Problem details: All of the records that follow need to be copied word for word, without the pictures.
======== Recorded data ========
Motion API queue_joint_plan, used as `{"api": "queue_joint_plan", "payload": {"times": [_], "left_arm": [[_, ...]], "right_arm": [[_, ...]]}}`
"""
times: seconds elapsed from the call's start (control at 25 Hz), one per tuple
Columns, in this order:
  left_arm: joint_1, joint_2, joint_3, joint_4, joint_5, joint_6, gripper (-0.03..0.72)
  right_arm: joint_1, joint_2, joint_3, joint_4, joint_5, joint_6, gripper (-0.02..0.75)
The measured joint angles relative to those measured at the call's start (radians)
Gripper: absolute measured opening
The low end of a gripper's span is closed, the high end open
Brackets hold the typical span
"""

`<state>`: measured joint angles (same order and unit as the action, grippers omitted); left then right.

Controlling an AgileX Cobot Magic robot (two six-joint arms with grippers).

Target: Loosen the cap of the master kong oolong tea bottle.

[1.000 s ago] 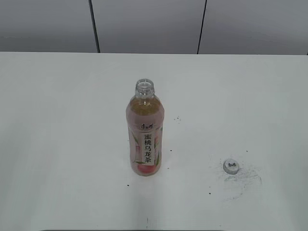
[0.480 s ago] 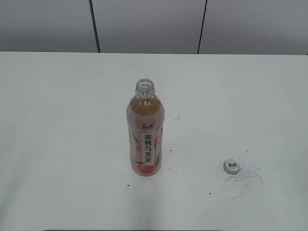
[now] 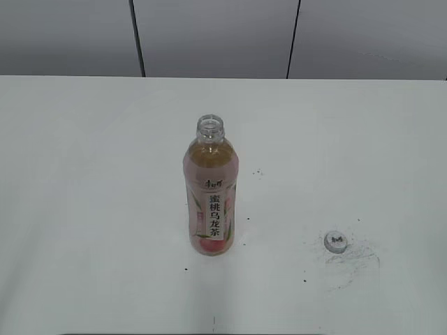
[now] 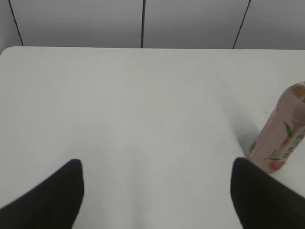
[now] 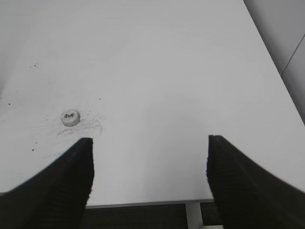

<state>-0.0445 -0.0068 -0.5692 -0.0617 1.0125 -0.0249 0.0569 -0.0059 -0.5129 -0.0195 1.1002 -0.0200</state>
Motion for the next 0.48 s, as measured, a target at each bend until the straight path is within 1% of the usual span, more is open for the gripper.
{"api": "queue_joint_plan", "payload": {"times": [0.48], "left_arm": [[-0.005,0.0,0.0,0.0,0.0,0.0,0.564]], "right_arm": [[0.0,0.0,0.0,0.001,-0.002,0.0,0.555]]}}
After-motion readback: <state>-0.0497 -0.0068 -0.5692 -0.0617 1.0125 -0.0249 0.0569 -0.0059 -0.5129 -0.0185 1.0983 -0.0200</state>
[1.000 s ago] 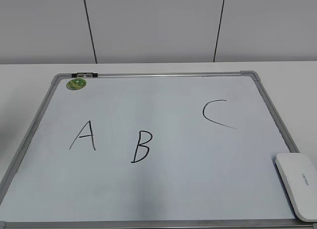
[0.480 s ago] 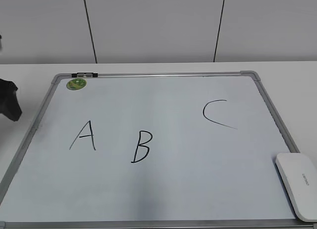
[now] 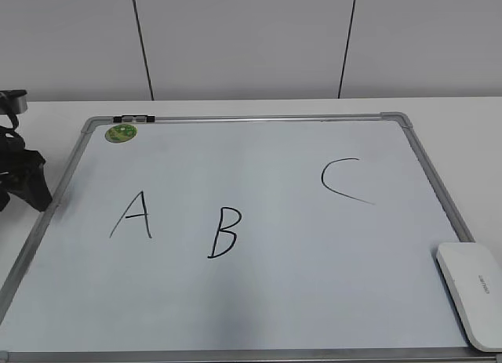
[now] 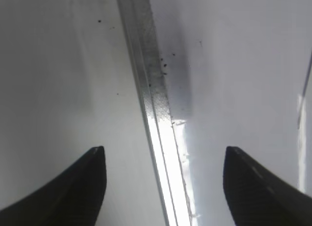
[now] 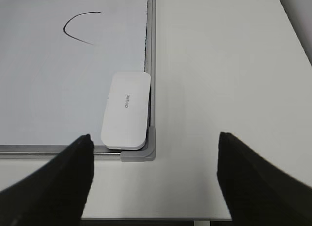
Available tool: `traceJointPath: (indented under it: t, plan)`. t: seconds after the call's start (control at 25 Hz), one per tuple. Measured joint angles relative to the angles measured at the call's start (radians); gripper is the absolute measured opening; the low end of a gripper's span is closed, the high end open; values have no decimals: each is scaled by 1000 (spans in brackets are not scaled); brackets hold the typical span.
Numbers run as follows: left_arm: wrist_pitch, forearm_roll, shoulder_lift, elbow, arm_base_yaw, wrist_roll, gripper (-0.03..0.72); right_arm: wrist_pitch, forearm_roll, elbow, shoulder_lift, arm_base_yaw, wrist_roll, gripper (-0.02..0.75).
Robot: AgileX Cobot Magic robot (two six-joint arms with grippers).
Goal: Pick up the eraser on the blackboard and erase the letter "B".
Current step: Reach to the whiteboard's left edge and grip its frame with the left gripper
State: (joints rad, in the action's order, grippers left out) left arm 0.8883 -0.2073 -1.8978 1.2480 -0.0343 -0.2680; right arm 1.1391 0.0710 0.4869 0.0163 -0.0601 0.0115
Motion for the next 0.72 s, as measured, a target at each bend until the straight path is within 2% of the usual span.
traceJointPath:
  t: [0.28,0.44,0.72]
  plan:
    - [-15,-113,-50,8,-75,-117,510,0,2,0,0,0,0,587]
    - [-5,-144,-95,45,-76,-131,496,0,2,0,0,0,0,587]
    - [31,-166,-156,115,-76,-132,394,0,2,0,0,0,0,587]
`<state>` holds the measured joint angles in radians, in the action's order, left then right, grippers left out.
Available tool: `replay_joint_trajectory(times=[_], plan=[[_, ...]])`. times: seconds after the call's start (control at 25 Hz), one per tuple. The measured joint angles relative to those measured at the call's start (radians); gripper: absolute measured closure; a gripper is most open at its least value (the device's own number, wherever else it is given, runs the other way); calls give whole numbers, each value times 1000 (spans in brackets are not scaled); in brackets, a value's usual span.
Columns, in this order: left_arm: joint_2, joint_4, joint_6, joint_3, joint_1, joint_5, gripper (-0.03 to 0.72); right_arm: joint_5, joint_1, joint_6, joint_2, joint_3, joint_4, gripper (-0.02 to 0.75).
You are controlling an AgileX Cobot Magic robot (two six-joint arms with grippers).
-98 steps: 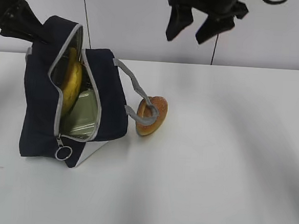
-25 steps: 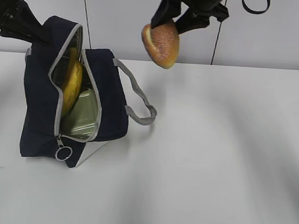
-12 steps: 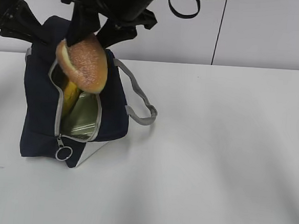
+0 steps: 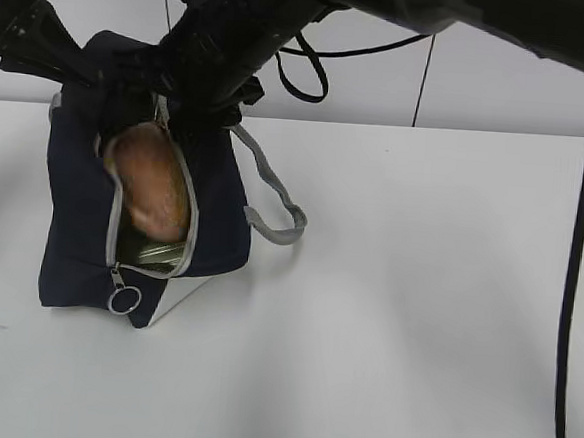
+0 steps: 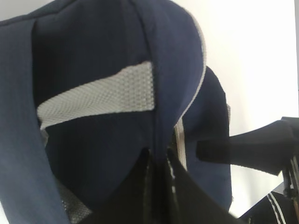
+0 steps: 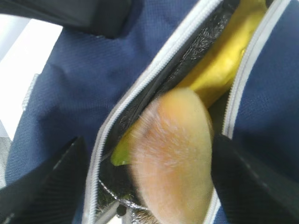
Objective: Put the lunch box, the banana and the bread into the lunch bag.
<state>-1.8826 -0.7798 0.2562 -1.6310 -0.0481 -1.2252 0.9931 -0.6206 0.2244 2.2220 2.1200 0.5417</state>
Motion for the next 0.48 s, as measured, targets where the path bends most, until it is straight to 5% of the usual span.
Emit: replay_joint_trajectory(times=[0.24,0.48], plan=[[0,0,0,0,0,0,703,20,0,6,0,5,-42,86],[0,0,0,0,0,0,703,206,5,6,-30,104,-155,132]])
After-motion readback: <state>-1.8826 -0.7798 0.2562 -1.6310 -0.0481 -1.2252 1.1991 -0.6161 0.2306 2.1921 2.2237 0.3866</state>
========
Answer box:
Motion API queue_joint_plan, used as `{"api": "queue_joint_plan", "payload": {"times": [_], "left_arm": [[_, ...]], "right_arm": [[_, ...]]}}`
"""
times: seconds elapsed from the call's start (control at 25 Hz), one per tuple
Columns, in this order:
  left_arm: joint_1, joint_2, joint_3, joint_4, joint_5, joint_6, gripper (-0.03..0.72)
  right_arm: joint_1, joint_2, joint_3, joint_4, joint_5, joint_6, gripper (-0.02..0.75)
The measured joint angles relative to those measured at the call's start (radians)
Gripper: absolute measured opening
The low end of a gripper's span is closed, the high end open
Brackets hold the typical span
"""

`<state>`: measured joint angles (same order and unit as the action, grippers omitted); left then right.

Controlling an AgileX Cobot Magic robot (two six-joint arms with grippers).

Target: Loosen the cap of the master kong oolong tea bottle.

[1.000 s ago] 
[0.480 s ago] 
[now] 
[now] 
[now] 

<state>-0.0445 -0.0068 -0.5692 -0.0617 1.0125 -0.0249 0.0569 -0.0059 -0.5129 -0.0195 1.1002 -0.0200</state>
Motion for the next 0.48 s, as measured, a target at each bend until the straight path is within 1% of the usual span, more is open for the gripper.
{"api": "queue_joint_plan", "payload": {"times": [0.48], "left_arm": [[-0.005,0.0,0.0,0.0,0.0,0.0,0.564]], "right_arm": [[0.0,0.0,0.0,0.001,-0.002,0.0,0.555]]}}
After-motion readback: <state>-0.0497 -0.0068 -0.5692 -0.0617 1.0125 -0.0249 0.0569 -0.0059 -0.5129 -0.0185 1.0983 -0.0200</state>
[1.000 s ago] 
[0.480 s ago] 
[now] 
[now] 
[now] 
Available tool: `traceJointPath: (indented under it: t, plan)`. t: seconds after the call's start (control at 25 Hz), one per tuple. Measured joint angles relative to the angles measured at the call's start (radians); gripper is the absolute measured opening; the low end of a gripper's span is closed, the high end open; values have no decimals: each is scaled by 1000 (spans in brackets are not scaled); brackets hold the typical span.
Numbers run as follows: left_arm: wrist_pitch, forearm_roll, shoulder_lift, elbow, arm_base_yaw, wrist_roll, gripper (-0.03..0.72); right_arm: wrist_pitch, forearm_roll, elbow, shoulder_lift, arm_base_yaw, wrist_roll, gripper (-0.02..0.75).
Robot: AgileX Cobot Magic robot (two six-joint arms with grippers).
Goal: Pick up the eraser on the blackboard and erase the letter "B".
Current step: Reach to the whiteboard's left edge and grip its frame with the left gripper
State: (joints rad, in the action's order, grippers left out) left arm 0.8883 -0.2073 -1.8978 1.2480 -0.0343 -0.2680; right arm 1.1391 0.0710 0.4869 0.0163 -0.0601 0.0115
Motion for the next 0.72 s, as measured, a target at each bend until the straight path is within 2% of the usual span.
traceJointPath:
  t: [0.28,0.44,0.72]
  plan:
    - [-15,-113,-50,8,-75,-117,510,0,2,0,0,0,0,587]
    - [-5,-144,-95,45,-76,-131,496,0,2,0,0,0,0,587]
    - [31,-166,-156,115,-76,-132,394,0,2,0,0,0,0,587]
`<state>` holds the measured joint angles in radians, in the action's order, left then right, grippers left out.
Available tool: `replay_joint_trajectory(times=[_], plan=[[_, ...]])`. times: seconds after the call's start (control at 25 Hz), one per tuple. The measured joint angles relative to those measured at the call's start (radians); gripper: absolute measured closure; a gripper is most open at its least value (the device's own number, wherever else it is given, runs the other way); calls give whole numbers, each value times 1000 (spans in brackets are not scaled); in brackets, a value's usual span.
Columns, in this order: left_arm: joint_2, joint_4, joint_6, joint_3, joint_1, joint_5, gripper (-0.03 to 0.72); right_arm: joint_5, joint_1, joint_6, joint_2, joint_3, joint_4, gripper (-0.02 to 0.75).
You are controlling an AgileX Cobot Magic robot (two six-joint arms with grippers).
-98 steps: 
-25 steps: 
-12 steps: 
+0 steps: 
+0 steps: 
+0 steps: 
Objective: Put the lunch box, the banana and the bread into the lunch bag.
<state>-1.8826 -0.7798 0.2562 -1.6310 -0.0481 -1.2252 0.9931 -0.6206 0.2244 2.2220 2.1200 0.5417</state>
Motion for the next 0.48 s, as measured, targets where the path bends most, until it is straight to 5% of the usual span.
Emit: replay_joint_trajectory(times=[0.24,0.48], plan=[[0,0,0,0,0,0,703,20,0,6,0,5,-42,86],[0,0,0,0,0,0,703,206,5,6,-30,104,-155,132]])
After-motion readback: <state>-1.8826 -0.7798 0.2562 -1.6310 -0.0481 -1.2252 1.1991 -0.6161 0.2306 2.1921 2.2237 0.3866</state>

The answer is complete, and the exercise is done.